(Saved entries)
═══
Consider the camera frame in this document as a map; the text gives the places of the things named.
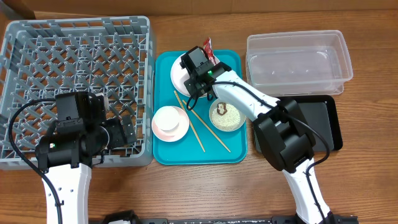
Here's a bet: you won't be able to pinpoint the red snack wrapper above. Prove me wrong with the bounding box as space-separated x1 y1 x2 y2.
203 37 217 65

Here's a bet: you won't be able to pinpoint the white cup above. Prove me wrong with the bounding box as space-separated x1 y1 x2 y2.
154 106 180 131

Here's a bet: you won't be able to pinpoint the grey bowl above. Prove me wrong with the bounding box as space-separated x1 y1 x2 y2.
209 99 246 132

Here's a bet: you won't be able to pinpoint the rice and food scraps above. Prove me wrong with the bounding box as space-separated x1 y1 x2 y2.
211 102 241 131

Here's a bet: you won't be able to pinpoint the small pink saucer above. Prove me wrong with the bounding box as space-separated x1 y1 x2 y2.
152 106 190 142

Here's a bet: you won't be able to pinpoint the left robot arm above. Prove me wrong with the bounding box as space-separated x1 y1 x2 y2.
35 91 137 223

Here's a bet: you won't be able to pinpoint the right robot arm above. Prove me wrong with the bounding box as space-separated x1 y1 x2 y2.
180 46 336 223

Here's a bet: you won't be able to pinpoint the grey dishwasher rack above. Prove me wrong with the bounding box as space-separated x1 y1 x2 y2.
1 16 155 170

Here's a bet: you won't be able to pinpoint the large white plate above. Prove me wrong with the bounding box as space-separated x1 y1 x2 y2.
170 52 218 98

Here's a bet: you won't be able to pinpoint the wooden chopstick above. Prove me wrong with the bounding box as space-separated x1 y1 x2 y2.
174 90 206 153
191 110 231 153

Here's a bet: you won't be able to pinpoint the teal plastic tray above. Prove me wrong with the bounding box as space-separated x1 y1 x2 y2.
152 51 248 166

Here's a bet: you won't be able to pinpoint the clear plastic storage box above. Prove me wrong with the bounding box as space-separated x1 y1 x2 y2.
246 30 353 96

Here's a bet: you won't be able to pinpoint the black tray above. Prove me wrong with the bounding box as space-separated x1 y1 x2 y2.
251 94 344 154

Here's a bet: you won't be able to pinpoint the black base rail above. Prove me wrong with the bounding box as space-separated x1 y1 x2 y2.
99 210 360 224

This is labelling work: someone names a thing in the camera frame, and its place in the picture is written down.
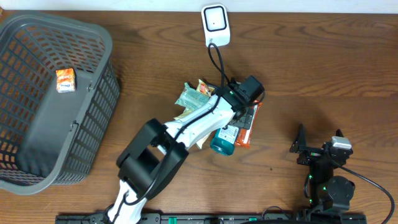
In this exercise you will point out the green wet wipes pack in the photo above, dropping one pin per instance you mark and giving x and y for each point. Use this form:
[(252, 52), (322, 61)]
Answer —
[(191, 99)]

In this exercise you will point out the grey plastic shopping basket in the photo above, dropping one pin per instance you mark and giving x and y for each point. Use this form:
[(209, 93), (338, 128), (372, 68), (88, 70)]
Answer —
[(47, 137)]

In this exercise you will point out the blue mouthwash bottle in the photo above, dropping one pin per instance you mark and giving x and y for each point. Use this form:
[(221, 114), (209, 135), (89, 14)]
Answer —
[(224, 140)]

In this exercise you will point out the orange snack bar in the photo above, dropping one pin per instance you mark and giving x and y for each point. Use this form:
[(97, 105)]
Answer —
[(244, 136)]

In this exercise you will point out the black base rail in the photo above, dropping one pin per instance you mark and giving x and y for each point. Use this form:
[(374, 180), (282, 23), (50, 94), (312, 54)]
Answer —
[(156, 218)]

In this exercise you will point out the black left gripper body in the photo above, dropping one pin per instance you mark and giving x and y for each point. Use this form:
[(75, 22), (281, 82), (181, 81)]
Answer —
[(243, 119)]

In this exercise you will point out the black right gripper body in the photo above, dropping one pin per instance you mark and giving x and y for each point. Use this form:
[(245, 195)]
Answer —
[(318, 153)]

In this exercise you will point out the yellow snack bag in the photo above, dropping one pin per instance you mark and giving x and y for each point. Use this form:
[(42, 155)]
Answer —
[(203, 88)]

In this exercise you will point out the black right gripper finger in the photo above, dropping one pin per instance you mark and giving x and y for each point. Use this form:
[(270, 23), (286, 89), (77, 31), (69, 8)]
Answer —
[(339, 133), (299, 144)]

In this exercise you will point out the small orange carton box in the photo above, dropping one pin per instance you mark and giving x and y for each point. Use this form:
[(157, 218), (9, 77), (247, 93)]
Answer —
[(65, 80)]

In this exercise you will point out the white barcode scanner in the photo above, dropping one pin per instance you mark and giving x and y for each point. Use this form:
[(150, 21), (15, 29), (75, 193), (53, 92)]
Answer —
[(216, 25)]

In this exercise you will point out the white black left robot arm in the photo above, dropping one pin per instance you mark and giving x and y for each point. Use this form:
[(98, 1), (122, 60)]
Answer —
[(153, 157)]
═══
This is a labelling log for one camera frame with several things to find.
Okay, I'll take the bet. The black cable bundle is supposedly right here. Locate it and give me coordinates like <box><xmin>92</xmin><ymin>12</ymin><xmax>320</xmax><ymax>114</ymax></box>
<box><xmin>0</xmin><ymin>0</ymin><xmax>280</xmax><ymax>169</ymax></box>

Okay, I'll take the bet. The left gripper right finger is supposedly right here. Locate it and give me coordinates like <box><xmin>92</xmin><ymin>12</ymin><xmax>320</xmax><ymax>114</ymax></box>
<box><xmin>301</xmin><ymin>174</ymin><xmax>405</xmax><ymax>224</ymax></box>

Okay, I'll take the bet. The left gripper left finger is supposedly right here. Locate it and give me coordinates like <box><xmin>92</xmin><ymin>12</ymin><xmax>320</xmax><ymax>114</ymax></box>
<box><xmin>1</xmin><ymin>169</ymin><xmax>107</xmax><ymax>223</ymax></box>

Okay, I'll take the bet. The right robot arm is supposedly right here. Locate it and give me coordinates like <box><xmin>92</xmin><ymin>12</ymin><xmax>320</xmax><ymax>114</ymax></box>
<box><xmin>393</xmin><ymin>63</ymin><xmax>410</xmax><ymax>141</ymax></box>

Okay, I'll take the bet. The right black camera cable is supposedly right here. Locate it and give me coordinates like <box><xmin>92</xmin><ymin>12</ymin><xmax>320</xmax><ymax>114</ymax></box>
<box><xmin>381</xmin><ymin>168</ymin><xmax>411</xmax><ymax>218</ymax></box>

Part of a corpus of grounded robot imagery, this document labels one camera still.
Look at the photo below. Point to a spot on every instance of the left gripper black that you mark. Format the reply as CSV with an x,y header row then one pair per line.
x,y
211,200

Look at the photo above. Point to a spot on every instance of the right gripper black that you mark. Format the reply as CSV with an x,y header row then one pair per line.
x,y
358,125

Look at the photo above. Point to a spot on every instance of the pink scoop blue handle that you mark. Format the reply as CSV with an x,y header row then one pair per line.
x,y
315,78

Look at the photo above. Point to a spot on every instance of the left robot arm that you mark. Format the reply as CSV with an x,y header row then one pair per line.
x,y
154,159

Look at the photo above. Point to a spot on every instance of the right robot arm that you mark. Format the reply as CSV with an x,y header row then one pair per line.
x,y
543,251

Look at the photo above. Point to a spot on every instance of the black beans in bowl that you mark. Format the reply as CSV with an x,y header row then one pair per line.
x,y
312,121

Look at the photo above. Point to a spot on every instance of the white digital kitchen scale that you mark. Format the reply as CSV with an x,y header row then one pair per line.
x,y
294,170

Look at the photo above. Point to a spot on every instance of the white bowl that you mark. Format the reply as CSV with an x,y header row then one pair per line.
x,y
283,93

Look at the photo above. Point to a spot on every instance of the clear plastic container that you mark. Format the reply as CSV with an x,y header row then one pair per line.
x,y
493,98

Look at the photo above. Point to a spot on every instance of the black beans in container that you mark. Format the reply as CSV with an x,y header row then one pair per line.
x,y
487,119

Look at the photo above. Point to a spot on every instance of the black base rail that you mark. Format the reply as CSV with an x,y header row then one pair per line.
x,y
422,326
═══
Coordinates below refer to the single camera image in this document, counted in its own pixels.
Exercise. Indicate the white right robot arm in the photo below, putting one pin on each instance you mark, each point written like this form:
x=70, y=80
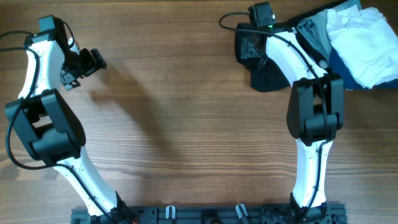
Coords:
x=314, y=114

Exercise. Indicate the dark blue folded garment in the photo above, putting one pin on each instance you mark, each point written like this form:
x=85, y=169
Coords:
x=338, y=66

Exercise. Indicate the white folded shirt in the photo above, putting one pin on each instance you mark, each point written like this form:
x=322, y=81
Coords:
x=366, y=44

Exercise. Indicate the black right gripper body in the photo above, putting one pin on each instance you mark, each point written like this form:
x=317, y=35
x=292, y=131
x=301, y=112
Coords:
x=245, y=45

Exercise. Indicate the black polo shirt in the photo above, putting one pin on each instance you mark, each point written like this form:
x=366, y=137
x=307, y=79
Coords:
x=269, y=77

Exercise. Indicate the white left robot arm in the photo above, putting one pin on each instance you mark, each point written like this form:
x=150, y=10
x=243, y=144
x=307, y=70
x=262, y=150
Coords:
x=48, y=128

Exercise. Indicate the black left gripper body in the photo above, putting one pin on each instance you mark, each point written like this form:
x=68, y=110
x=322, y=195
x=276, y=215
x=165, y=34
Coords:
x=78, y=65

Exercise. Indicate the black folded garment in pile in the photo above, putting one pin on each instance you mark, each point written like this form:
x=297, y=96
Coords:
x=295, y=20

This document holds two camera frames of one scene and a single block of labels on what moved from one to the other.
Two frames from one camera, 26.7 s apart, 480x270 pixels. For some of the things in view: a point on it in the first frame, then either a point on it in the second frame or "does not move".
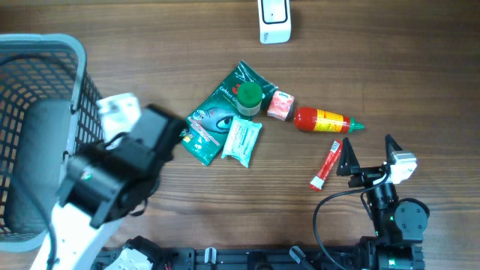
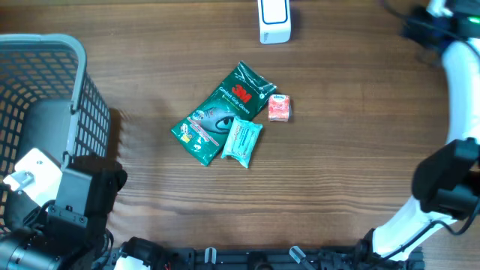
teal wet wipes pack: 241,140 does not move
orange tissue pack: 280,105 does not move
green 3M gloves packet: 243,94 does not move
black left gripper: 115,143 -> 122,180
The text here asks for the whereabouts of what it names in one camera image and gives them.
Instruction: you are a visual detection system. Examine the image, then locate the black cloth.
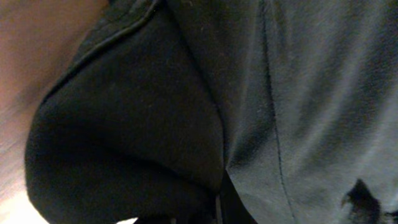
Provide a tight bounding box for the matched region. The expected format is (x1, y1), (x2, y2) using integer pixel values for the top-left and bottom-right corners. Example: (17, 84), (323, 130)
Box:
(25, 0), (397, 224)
═══
# Problem description
When copying from the data above, begin at the line containing "Coordinates below refer" and end at the line containing "The text here"; return those lines exactly and leave all pictures behind.

# Exercise result
Coordinates below refer to the single camera image in this document, counted in its own pixels.
Exercise. Indicate the white right robot arm in the photo below, putting one pin on each instance you mark, each point written like this form:
x=70, y=80
Coords:
x=314, y=114

Exercise. Indicate the dark blue folded garment in the photo above, putting one pin on each instance you mark, each point written like this form:
x=85, y=169
Coords:
x=338, y=66

Exercise. Indicate the white folded shirt in the photo above, putting one pin on each instance you mark, each point written like this form:
x=322, y=81
Coords:
x=366, y=44

Exercise. Indicate the black right gripper body in the photo above, putting one pin on each instance you mark, each point written like this form:
x=317, y=35
x=292, y=131
x=301, y=112
Coords:
x=245, y=45

Exercise. Indicate the black polo shirt in the photo above, putting one pin on each instance you mark, each point written like this form:
x=366, y=137
x=307, y=79
Coords:
x=269, y=77

Exercise. Indicate the white left robot arm in the photo above, putting one pin on each instance you mark, each point written like this form:
x=150, y=10
x=243, y=144
x=307, y=70
x=262, y=150
Coords:
x=48, y=128

Exercise. Indicate the black left gripper body in the photo above, putting one pin on each instance you mark, each point written like this form:
x=68, y=110
x=322, y=195
x=276, y=215
x=165, y=34
Coords:
x=78, y=65

Exercise. Indicate the black folded garment in pile in the photo above, putting one pin on each instance you mark, each point written like this form:
x=297, y=96
Coords:
x=295, y=20

This document holds two camera frames of one scene and a single block of labels on what moved from one to the other.
Two frames from one camera, 26.7 s apart, 480x270 pixels. For some of the things in view: a point on it in the first frame, then either a point on it in the second frame or "does not move".
teal wet wipes pack: 241,140 does not move
orange tissue pack: 280,105 does not move
green 3M gloves packet: 243,94 does not move
black left gripper: 115,143 -> 122,180
The text here asks for the whereabouts of what it names in one camera image and gives them.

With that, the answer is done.